‘Put me down. I have work to do.’
‘Work?’ He stared down into her exhausted face, terrified at the intensity of what he felt.
‘I’m helping the wounded. You have to let me go.’
‘You’re injured.’ He shouldered through the crowded space towards a couple of doctors bent over a patient.
‘It’s not my blood, Tahir. Tahir?’
But he was already talking to a white-haired medic who explained Annalisa had been here all night, helping.
Even then Tahir couldn’t release her. He listened as if from a distance as the doctor reassured him that she was unharmed, heard praise for her efforts. But he couldn’t trust himself to believe.
Blind instinct urged him to ignore the expert’s words and Annalisa’s urgings. He needed her close.
‘You need rest,’ he said as her voice grew strident. ‘You’re pregnant, remember?’
His words fell into a pool of silence. The emergency staff, patients, even his staff who’d followed him seemed to still.
Then the doctor was agreeing, saying she’d done enough and urging Annalisa to go. They were closing this centre anyway and moving to the hospital.
Tahir instructed his staff to help pack up. He’d be back soon. His stride lengthened as he passed into the wider streets of the new city.
‘Tahir?’ She didn’t sound angry now. ‘You can put me down. I’m fit and healthy. Honestly.’
But he walked on, arms tight as steel as he cradled her close.
He didn’t want to let her go. He wouldn’t let her go.
He looked into worried dark eyes, saw a flush stain her lovely face, the pout of concern on her lush mouth.
Tahir remembered the terror of losing her. The sense of loss. The fear he’d never find her. Horror still trickled through his belly at the recollection.
Realisation struck him with the force of an act of a divine power.
He couldn’t let her go.
The man who’d turned independence into an art form, self-reliance into a way of life, had met his match.
He needed her.
CHAPTER THIRTEEN
IT WAS late in the day when Annalisa woke. She’d fallen exhausted into bed. Yet she hadn’t slept for hours. Instead she’d replayed events in her mind. The quake, her work to help the wounded.
And Tahir, appearing out of nowhere and sweeping her into his arms. Her heart fluttered at the memory.
He’d been a stranger: intent, focused, all hard-muscled strength and determination. No hint of the playboy, just one hundred percent powerful, commanding male. One look at the set of his jaw had told her she hadn’t a hope of escaping his hold. Even if she’d wanted to.
In his embrace was exactly where she’d wanted to be.
She’d been so worried for him, but had found herself in the thick of disaster and hadn’t been able to turn her back on the pitifully wounded victims.
Tahir had barely heard her as he’d marched through the dark streets. Nor had he relinquished his hold when he’d reached his vehicle. He’d held her tight all the way, then carried her through the palace to her rooms.
Ignoring propriety, he’d only released her when he reached her bed. Even then he’d loomed close as servants scurried to provide food and run her a bath.
He’d looked immovable, his features a study in potent masculinity as he stared silently down at her.

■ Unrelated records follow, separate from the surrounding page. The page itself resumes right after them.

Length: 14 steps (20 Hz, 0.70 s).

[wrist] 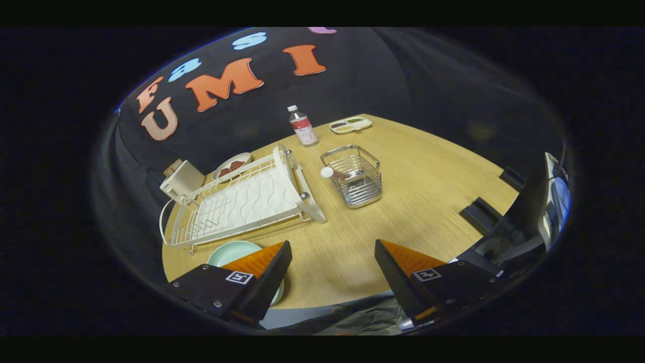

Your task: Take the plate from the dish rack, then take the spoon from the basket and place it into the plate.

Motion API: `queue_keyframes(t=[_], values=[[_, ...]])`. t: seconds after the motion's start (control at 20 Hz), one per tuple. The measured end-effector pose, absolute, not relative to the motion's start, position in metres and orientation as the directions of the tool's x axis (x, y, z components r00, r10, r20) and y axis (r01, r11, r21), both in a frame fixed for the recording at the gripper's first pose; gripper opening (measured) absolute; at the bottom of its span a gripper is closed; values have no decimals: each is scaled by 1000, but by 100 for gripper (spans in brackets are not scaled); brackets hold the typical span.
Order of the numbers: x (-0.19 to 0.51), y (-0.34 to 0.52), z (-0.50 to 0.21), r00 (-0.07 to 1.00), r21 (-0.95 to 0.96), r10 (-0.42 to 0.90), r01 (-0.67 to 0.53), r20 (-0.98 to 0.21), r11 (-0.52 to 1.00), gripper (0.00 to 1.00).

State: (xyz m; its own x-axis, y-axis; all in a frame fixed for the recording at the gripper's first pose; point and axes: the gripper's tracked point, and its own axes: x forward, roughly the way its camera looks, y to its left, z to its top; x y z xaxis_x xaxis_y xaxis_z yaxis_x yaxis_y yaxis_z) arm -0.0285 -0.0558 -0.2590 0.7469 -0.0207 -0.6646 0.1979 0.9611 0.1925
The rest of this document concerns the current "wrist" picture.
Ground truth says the white toaster cable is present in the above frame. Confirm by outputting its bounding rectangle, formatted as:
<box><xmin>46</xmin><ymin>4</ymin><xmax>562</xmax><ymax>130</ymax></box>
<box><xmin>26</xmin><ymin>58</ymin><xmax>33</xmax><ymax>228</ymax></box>
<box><xmin>159</xmin><ymin>201</ymin><xmax>176</xmax><ymax>245</ymax></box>

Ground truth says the white compartment tray with beans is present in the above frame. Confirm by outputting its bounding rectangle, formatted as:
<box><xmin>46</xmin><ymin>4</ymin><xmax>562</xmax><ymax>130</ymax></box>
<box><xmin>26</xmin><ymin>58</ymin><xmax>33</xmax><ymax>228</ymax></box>
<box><xmin>329</xmin><ymin>116</ymin><xmax>373</xmax><ymax>135</ymax></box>

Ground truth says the light green plate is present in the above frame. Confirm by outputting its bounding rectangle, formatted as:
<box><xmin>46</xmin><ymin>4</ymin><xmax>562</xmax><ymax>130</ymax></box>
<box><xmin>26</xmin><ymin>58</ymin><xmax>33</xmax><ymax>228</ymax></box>
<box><xmin>207</xmin><ymin>240</ymin><xmax>285</xmax><ymax>307</ymax></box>

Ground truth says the white dish rack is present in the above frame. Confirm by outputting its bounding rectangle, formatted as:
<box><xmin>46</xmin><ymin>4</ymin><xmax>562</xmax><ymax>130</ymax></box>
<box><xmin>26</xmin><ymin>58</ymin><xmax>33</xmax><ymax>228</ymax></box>
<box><xmin>169</xmin><ymin>145</ymin><xmax>327</xmax><ymax>254</ymax></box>

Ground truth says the person's grey clothing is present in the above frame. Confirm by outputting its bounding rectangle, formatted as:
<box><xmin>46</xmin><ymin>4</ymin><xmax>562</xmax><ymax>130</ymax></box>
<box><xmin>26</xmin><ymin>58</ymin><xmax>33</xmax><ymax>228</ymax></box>
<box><xmin>282</xmin><ymin>297</ymin><xmax>406</xmax><ymax>336</ymax></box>

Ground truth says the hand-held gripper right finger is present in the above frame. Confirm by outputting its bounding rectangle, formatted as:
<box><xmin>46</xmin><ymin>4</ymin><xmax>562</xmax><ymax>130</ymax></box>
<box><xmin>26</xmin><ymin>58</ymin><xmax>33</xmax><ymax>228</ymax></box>
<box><xmin>374</xmin><ymin>239</ymin><xmax>504</xmax><ymax>327</ymax></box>

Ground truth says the white round dish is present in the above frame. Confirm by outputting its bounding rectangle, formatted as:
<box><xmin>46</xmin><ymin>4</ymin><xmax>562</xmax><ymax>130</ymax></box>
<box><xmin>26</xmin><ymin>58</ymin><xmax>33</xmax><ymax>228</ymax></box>
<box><xmin>212</xmin><ymin>152</ymin><xmax>252</xmax><ymax>180</ymax></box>

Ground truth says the black table clamp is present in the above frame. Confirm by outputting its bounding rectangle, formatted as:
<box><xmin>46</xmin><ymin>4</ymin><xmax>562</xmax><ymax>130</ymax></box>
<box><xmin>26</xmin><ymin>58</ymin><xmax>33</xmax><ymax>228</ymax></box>
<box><xmin>460</xmin><ymin>197</ymin><xmax>504</xmax><ymax>235</ymax></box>
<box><xmin>500</xmin><ymin>166</ymin><xmax>527</xmax><ymax>192</ymax></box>

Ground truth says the metal wire basket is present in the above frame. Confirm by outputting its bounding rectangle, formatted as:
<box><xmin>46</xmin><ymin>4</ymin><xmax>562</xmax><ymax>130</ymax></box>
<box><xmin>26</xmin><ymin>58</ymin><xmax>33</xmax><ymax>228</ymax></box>
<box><xmin>320</xmin><ymin>145</ymin><xmax>382</xmax><ymax>209</ymax></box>

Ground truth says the white toaster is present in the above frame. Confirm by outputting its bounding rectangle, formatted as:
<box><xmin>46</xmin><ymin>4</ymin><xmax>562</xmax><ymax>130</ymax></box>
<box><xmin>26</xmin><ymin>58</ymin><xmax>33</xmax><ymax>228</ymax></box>
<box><xmin>160</xmin><ymin>160</ymin><xmax>206</xmax><ymax>203</ymax></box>

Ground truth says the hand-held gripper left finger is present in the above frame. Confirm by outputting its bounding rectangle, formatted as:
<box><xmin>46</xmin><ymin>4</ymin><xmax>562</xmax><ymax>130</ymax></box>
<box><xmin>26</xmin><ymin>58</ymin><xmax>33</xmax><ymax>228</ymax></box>
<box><xmin>169</xmin><ymin>240</ymin><xmax>293</xmax><ymax>326</ymax></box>

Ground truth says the black backdrop cloth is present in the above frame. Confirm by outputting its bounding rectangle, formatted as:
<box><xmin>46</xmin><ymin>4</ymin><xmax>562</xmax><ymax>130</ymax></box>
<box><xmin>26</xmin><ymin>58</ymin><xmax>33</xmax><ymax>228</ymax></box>
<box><xmin>93</xmin><ymin>27</ymin><xmax>565</xmax><ymax>283</ymax></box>

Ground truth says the clear bottle with red label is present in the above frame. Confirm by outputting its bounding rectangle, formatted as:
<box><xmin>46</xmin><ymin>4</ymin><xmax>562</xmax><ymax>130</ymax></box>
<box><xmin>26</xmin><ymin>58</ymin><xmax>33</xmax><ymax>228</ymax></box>
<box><xmin>287</xmin><ymin>105</ymin><xmax>319</xmax><ymax>147</ymax></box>

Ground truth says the computer monitor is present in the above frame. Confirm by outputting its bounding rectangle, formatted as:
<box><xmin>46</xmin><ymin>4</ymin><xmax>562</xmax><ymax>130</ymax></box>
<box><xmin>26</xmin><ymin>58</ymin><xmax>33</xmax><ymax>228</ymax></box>
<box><xmin>537</xmin><ymin>151</ymin><xmax>572</xmax><ymax>250</ymax></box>

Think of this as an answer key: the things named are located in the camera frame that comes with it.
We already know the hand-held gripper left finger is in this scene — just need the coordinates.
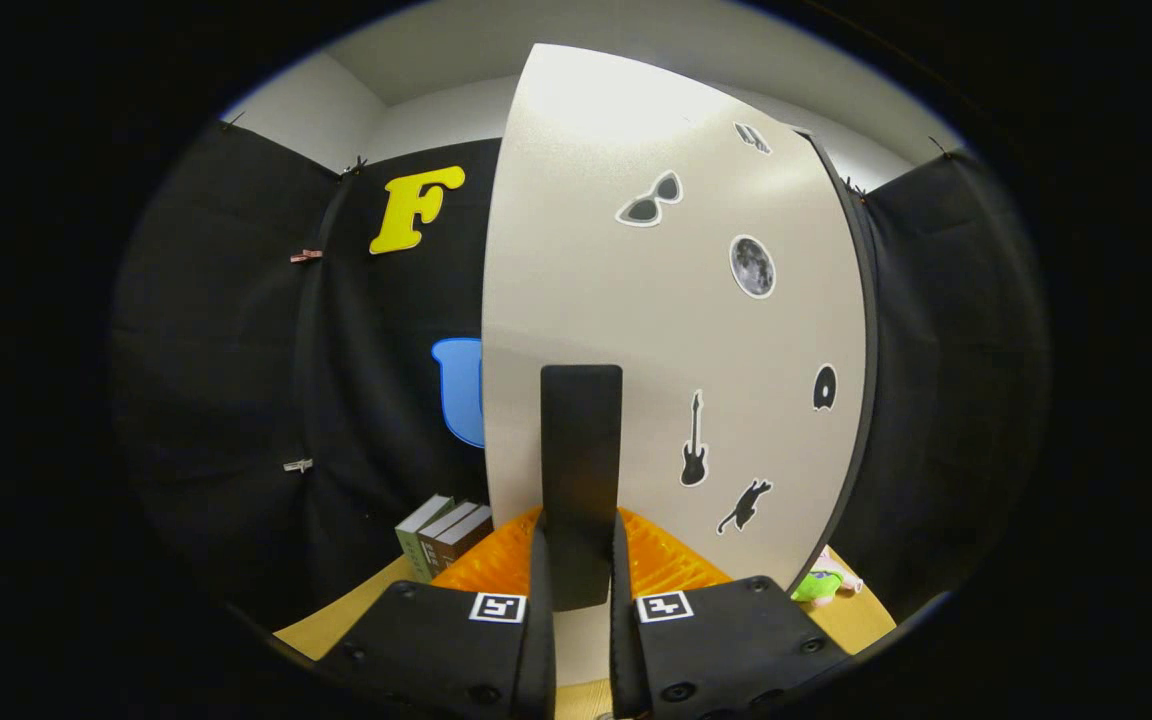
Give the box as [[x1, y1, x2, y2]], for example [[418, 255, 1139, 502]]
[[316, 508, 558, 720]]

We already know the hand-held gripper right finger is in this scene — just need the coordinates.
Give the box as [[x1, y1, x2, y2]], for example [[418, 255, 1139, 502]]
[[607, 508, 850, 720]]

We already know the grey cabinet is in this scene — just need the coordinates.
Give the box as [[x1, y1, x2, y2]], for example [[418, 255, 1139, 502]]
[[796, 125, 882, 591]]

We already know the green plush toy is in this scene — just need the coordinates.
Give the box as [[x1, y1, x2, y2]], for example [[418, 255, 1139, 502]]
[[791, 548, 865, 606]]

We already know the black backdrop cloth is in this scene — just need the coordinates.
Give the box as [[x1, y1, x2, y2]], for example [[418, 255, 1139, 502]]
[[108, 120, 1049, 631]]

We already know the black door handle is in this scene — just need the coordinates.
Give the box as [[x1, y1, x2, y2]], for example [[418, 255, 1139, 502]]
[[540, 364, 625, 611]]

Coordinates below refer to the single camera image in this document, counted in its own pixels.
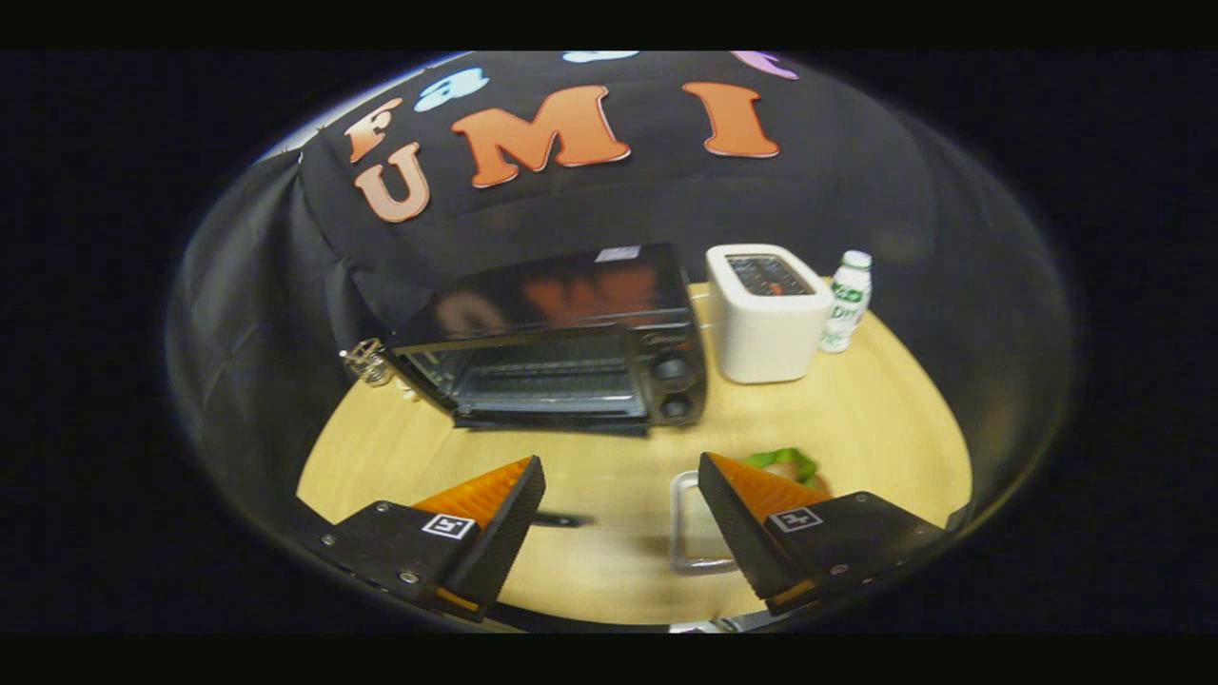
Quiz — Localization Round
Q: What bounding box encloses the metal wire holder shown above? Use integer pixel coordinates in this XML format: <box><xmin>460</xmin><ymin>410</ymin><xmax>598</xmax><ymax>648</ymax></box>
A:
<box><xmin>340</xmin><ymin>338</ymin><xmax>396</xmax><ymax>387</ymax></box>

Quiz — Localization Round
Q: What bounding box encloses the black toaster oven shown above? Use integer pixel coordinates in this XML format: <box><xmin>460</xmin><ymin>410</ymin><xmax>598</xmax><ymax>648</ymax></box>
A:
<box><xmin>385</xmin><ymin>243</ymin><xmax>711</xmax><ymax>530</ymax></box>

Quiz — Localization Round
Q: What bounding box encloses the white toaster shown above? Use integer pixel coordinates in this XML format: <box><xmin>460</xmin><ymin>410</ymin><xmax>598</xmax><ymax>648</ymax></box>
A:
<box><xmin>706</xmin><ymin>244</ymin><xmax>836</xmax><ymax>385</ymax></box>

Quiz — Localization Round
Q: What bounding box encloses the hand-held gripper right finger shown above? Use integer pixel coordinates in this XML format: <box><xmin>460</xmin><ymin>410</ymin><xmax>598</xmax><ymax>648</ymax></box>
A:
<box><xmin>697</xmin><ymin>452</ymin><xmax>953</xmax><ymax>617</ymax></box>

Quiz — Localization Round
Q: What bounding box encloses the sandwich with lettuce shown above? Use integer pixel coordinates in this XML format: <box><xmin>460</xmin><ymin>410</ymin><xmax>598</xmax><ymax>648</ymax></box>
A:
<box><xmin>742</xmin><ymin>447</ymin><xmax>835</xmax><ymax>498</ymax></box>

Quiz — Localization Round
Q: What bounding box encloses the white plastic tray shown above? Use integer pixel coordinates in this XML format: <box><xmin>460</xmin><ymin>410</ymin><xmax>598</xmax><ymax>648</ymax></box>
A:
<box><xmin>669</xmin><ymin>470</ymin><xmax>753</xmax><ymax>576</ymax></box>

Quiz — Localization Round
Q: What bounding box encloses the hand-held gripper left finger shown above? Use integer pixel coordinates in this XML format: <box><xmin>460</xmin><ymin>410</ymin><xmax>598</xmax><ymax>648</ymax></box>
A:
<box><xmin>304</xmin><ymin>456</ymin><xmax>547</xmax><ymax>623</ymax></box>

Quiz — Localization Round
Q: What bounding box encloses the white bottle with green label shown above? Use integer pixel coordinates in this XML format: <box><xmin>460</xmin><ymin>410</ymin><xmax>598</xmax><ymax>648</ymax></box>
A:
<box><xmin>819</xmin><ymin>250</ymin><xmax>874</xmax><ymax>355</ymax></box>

Something had stretched taut between them. A tension she hadn’t been able to name but had felt with every slow breath, every tingle of awareness across her burning hot skin and in the deep, slow, coiling excitement in her belly.
When a maid had announced the bath was ready he’d abruptly disappeared, leaving her to ponder what had just happened.
When Tahir looked at her that way her doubts melted into nothing. It was like the sizzle in the air the night they’d made love. But more. Something stronger still.
Was she a fool, reading too much into his actions? Had he just been protecting his unborn baby?
And yet…she found herself hoping it was more.
She turned from her view of the sun setting in a blaze of colour. It was time to—
Annalisa’s footsteps faltered as she spied the figure just inside her room. His hand clenched high on the filmy curtains that separated the entry foyer from her chamber.
‘Tahir?’ Her husky voice betrayed her longing.
Need rose. It had gnawed at her so long. A need that had escalated last night as he’d carried her with the stern certainty of a man claiming his woman.
She wanted him to claim her. She wanted to be his.
Every warning, every doubt, ebbed in the face of her feelings for Tahir. She’d tried to focus on the negative, to tell herself she shouldn’t care for a man who didn’t love her. But stern logic didn’t work any more.